Only lines with the string "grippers" are wanted. Pull them out of the data.

Data Block Start

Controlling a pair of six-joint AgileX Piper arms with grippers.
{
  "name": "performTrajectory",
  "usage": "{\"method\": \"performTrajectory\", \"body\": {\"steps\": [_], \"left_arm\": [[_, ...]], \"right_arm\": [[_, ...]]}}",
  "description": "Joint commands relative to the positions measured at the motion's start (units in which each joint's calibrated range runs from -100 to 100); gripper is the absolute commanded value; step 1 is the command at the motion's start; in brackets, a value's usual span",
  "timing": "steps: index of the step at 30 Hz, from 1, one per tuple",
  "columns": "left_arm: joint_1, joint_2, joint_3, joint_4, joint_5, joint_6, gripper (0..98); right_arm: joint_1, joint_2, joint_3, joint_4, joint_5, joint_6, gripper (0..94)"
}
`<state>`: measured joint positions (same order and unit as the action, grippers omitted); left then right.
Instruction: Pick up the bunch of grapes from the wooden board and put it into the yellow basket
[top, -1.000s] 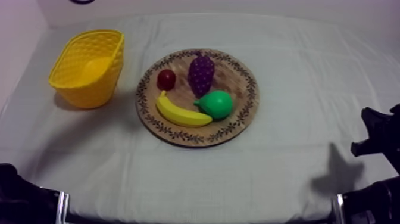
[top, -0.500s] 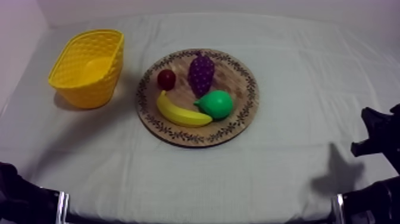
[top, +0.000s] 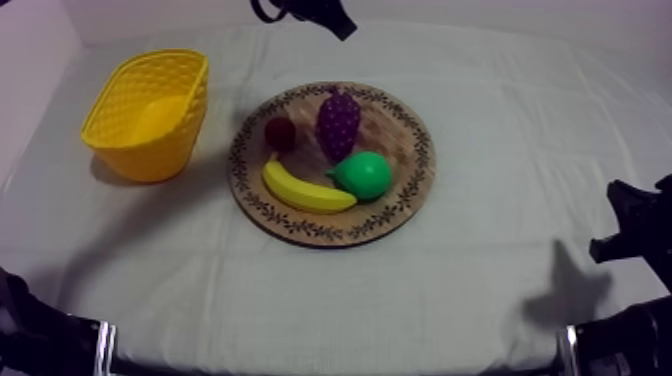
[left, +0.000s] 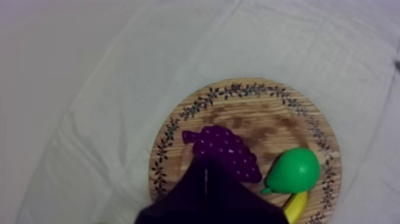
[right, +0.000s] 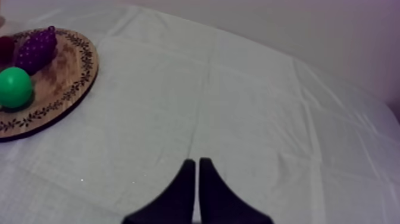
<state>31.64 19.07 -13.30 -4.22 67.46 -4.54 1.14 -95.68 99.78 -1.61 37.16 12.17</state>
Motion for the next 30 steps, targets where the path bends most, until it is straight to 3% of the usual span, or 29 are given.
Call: {"method": "performTrajectory", "body": {"steps": [1, 13, 19, 23, 30], "left_arm": [[0.1, 0.8, -0.4, -0.11, 0.2, -0.3, 0.0], [0.9, 4.1, -2.9, -0.25, 3.8, -1.7, 0.0], [1.1, 4.2, -1.6, -0.19, 3.4, -0.4, 0.0], [1.6, 3.7, -1.2, -0.87, 4.2, 3.5, 0.0], [3.4, 3.9, -3.4, -3.43, 10.6, 16.2, 0.0]], "right_arm": [[0.0, 0.0, 0.0, 0.0, 0.0, 0.0, 0.5], [0.0, 0.0, 0.0, 0.0, 0.0, 0.0, 0.5], [0.0, 0.0, 0.0, 0.0, 0.0, 0.0, 0.5], [0.0, 0.0, 0.0, 0.0, 0.0, 0.0, 0.5], [0.0, 0.0, 0.0, 0.0, 0.0, 0.0, 0.5]]}}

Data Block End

**Exercise output**
Controlling a pair of six-joint AgileX Piper arms with grippers.
`<state>`: measured joint positions (same order and unit as the action, grippers omitted); left then right.

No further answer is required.